**TASK DETAILS:** For the entries below, report the number of lines where the string "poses" appears, and only that number.

[Dataset excerpts]
_ _ _ _ _
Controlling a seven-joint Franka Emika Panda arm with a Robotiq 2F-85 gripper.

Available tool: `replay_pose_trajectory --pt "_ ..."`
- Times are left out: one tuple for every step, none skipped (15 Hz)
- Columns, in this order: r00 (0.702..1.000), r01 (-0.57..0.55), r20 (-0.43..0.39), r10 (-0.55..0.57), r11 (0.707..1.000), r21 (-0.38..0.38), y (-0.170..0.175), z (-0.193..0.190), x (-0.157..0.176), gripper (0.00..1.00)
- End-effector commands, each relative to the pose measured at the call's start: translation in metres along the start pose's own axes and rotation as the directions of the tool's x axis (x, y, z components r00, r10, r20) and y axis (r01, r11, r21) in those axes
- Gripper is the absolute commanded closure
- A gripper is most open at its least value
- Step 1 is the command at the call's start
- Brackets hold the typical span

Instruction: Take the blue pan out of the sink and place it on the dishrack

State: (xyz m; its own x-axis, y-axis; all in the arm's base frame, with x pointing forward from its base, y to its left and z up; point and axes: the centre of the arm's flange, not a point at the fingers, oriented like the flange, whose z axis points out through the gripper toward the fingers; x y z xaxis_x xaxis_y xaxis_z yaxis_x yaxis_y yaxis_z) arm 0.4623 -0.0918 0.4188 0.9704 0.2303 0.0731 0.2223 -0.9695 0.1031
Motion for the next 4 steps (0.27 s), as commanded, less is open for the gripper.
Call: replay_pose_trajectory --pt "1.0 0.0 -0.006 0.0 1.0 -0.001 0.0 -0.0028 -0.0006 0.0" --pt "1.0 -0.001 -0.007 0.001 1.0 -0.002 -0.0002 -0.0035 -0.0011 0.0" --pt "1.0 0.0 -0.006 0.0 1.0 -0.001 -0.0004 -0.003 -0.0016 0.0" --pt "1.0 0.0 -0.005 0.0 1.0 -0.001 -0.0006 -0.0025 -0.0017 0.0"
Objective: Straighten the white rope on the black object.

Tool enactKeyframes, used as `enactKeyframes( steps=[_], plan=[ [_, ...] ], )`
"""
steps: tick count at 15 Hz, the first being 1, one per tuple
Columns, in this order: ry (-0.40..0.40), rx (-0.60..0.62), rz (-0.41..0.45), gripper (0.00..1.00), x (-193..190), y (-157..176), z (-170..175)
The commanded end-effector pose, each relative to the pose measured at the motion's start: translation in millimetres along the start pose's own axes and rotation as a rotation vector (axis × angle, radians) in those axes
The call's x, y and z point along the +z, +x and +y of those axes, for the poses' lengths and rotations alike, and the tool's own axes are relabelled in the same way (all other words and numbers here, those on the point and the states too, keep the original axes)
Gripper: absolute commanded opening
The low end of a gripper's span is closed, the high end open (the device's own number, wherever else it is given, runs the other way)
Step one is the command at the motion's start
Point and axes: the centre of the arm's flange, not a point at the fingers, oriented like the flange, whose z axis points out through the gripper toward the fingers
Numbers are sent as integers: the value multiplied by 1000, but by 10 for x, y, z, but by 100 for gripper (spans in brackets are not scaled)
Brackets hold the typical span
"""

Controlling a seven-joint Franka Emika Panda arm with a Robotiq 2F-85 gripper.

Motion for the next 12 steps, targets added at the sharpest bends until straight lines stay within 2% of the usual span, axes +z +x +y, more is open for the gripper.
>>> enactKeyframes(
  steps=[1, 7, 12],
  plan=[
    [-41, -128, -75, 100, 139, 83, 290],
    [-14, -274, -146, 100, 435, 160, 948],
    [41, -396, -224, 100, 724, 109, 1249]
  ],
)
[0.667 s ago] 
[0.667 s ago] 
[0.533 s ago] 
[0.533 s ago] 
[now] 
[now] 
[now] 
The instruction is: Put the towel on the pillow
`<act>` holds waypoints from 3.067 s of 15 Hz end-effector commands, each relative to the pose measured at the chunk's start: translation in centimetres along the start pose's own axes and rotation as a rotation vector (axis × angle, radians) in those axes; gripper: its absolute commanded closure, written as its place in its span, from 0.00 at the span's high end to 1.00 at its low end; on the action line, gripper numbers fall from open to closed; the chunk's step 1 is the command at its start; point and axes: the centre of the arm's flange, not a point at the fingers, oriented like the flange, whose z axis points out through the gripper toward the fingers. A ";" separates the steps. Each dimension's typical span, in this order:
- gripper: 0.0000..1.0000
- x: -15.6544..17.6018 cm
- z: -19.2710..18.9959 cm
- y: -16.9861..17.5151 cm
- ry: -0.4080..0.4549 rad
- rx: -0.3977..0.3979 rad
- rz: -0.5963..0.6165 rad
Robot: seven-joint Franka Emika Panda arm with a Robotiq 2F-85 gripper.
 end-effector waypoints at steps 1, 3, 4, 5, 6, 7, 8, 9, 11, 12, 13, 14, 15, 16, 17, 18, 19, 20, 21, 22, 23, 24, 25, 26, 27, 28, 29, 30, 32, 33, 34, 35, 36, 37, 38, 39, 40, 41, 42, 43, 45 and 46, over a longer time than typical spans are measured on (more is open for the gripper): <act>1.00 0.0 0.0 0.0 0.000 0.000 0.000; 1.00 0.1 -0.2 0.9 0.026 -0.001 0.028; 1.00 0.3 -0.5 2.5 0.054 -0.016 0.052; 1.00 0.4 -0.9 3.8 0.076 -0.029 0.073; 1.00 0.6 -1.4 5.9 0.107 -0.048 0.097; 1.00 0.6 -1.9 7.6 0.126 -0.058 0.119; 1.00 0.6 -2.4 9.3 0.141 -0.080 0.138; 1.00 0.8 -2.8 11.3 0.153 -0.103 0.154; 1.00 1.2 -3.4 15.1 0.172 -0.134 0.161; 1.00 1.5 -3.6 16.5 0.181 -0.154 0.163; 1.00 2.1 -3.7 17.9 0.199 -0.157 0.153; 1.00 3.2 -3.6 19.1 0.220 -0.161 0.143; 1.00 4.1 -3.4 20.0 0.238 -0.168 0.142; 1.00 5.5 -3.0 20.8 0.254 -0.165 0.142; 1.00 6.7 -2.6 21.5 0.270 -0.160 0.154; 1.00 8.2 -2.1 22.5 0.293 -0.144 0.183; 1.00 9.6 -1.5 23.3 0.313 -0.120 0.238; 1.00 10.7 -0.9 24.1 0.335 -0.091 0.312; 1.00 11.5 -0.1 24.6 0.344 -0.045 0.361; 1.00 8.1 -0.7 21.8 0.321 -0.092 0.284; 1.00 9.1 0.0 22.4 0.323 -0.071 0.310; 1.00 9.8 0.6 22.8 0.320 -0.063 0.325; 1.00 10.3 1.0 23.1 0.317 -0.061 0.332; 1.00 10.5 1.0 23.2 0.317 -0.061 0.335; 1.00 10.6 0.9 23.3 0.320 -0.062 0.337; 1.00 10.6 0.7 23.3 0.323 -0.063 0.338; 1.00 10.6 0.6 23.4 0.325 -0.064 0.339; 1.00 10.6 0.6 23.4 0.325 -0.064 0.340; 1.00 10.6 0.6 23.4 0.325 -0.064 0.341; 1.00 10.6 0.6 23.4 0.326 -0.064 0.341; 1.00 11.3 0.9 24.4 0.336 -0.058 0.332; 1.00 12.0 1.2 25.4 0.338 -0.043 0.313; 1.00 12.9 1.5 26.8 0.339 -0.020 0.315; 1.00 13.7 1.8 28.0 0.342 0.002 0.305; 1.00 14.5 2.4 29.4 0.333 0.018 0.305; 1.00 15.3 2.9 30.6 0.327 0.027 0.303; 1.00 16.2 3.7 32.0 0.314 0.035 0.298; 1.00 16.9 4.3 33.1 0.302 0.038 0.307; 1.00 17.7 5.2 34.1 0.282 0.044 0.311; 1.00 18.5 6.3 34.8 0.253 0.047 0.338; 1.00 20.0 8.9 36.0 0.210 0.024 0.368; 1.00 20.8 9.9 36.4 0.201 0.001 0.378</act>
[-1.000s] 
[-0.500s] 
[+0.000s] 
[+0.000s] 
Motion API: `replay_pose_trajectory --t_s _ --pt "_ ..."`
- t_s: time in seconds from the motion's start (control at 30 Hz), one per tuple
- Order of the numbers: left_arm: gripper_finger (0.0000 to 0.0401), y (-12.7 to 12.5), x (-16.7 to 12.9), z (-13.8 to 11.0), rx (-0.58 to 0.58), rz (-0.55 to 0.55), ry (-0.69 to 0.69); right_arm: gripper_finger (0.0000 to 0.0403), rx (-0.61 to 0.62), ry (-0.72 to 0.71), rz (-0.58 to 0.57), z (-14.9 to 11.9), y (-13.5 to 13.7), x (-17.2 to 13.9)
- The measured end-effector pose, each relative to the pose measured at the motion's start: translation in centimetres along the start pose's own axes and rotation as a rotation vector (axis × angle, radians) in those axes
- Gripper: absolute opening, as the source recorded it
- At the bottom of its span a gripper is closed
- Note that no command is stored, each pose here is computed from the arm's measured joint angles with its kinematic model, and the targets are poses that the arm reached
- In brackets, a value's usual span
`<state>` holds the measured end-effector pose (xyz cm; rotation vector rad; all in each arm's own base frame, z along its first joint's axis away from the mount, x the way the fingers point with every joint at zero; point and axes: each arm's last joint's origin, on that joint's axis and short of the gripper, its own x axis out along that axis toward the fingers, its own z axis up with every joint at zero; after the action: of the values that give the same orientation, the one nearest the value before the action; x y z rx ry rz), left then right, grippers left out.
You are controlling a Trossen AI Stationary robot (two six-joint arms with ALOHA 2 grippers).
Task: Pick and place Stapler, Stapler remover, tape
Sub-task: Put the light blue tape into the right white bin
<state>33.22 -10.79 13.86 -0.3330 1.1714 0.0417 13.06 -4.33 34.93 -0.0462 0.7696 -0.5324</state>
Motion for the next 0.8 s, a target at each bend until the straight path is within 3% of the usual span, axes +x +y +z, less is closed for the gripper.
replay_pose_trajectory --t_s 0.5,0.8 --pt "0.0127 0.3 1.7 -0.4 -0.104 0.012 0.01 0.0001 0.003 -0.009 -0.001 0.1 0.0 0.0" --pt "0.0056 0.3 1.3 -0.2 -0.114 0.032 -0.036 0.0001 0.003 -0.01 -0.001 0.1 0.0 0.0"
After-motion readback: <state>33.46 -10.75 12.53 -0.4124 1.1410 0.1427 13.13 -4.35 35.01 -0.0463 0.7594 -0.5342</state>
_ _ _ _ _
**WORKED SOLUTION:** 2